■ WHAT YOU NEED TO DO
Find the word "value" in the data. Return every line where it appears.
= Beginning of Section =
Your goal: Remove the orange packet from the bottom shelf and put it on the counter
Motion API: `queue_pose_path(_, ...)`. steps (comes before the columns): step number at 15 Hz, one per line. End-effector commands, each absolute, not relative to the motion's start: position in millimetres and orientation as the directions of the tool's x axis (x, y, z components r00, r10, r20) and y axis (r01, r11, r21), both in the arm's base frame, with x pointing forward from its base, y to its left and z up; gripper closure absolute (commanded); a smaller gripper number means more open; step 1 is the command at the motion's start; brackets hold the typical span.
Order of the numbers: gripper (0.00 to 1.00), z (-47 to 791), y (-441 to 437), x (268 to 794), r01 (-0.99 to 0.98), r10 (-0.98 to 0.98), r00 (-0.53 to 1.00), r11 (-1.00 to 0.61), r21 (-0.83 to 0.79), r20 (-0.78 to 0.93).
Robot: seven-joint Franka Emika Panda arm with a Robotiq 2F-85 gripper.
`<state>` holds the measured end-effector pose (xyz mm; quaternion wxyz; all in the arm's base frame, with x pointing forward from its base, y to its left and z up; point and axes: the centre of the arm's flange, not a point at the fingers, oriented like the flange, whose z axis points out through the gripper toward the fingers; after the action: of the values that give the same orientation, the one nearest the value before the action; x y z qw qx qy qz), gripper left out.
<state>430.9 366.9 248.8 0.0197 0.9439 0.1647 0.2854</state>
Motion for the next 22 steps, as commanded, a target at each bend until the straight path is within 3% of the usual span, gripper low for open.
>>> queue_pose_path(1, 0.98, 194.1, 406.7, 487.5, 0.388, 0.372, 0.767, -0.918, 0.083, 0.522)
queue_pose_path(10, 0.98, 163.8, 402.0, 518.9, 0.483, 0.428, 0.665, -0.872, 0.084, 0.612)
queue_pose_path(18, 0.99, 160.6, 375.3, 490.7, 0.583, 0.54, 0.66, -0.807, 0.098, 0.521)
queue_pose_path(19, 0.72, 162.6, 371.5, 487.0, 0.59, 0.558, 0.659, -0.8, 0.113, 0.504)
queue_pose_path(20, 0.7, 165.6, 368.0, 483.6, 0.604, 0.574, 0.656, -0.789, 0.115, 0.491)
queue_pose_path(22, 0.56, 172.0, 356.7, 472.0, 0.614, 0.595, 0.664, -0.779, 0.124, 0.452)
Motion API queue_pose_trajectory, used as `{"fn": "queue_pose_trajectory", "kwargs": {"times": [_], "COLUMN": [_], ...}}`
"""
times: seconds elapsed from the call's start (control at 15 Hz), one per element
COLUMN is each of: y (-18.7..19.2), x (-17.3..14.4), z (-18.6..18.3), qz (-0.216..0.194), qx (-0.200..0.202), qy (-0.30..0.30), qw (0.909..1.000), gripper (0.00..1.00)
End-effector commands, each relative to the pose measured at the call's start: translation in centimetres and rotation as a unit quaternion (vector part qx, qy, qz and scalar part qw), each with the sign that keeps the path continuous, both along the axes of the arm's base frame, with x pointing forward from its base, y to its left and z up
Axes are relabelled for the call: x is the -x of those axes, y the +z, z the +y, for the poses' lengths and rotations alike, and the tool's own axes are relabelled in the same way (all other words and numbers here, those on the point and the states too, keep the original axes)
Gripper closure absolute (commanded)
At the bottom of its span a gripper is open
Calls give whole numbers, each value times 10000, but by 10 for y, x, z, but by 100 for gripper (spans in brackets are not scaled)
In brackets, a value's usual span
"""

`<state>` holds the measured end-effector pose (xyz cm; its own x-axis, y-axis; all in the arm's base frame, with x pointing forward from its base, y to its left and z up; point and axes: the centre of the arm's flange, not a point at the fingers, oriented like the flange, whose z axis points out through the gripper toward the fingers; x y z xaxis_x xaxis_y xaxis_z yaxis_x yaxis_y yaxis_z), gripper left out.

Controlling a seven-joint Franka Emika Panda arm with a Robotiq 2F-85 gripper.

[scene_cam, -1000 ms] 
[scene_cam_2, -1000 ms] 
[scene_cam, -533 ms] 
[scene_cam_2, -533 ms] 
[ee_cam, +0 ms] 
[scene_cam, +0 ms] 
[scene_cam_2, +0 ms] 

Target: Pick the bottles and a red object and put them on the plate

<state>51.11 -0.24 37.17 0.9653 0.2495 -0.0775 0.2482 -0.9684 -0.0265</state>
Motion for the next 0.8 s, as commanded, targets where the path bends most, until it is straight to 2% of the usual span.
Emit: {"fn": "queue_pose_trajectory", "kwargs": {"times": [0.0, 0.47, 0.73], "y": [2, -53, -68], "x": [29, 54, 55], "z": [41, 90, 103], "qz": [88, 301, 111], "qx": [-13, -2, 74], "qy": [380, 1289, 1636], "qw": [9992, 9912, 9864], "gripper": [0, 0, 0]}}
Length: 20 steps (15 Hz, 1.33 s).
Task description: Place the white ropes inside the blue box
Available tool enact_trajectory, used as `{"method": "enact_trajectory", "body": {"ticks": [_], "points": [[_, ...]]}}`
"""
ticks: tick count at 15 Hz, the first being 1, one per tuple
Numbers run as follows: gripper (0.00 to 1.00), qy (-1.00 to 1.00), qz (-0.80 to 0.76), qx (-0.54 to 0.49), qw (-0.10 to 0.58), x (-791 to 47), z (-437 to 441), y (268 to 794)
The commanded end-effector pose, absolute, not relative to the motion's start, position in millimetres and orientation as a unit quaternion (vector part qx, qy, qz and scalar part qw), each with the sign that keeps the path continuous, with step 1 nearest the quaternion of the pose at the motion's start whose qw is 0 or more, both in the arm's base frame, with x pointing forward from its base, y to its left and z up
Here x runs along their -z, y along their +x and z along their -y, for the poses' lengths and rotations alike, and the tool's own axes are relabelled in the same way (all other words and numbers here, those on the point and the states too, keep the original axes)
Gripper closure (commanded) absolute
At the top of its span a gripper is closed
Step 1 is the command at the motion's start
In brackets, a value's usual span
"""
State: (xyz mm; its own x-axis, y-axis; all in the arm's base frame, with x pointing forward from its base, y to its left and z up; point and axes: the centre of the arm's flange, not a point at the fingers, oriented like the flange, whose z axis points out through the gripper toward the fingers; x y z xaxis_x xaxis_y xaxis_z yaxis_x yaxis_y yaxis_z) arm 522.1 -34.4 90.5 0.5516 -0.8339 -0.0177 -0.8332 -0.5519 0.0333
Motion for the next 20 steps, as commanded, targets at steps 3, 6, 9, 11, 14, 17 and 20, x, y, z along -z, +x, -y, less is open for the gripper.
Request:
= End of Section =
■ OUTPUT OF THE EXERCISE
`<state>` holds the measured end-effector pose (xyz mm; quaternion wxyz; all in the arm's base frame, with x pointing forward from its base, y to its left and z up; point and axes: the centre of the arm's flange, not a point at the fingers, oriented like the flange, whose z axis points out through the gripper toward the fingers; after the action: of the values that give the same orientation, the one nearest the value before the action; x y z qw qx qy qz), gripper left out.
Calls give whole numbers, each value times 10000, but by 10 for y, x, z, but by 100 for gripper (spans in brackets are not scaled)
In brackets, a value's usual span
In brackets, a value's usual span

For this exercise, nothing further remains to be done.